* WHAT TO DO *
Transcribe only part of the material below: the lines from the one containing "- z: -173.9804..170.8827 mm" through the one containing "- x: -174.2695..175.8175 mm", inclusive, exactly as written.

* DATA BELOW *
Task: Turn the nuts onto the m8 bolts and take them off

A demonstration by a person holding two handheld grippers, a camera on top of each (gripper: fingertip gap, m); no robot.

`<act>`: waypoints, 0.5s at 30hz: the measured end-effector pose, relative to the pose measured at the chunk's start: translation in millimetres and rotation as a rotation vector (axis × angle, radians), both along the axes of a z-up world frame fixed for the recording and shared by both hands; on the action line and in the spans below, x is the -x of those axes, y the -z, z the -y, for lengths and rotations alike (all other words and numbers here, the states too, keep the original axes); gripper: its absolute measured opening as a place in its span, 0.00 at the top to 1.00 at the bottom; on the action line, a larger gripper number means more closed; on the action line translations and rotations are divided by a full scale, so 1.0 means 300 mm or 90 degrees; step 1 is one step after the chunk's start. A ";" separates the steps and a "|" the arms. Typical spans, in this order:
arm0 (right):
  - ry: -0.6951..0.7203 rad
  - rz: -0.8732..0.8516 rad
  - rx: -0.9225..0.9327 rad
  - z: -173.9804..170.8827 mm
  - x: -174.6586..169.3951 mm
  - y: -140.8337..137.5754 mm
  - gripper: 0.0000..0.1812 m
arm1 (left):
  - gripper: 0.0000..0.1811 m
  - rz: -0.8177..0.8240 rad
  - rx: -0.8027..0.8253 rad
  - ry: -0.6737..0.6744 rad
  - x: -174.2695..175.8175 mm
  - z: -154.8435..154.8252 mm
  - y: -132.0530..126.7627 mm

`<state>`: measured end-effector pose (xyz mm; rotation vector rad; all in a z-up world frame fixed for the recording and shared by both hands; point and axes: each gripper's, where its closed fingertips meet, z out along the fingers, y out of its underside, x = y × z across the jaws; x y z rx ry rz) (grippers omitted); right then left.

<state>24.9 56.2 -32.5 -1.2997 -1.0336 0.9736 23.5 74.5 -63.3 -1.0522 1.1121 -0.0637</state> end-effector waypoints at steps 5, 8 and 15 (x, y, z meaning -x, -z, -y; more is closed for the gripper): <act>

* ANSWER TO THIS TASK *
  - z: -173.9804..170.8827 mm
  - x: -174.6586..169.3951 mm
  - y: -140.8337..137.5754 mm
  - gripper: 0.0000..0.1812 m
arm1 (left):
  - gripper: 0.0000..0.1811 m
  - rz: -0.8177..0.8240 rad
  - rx: -0.8027..0.8253 rad
  - ry: -0.6737..0.6744 rad
  - x: -174.2695..175.8175 mm

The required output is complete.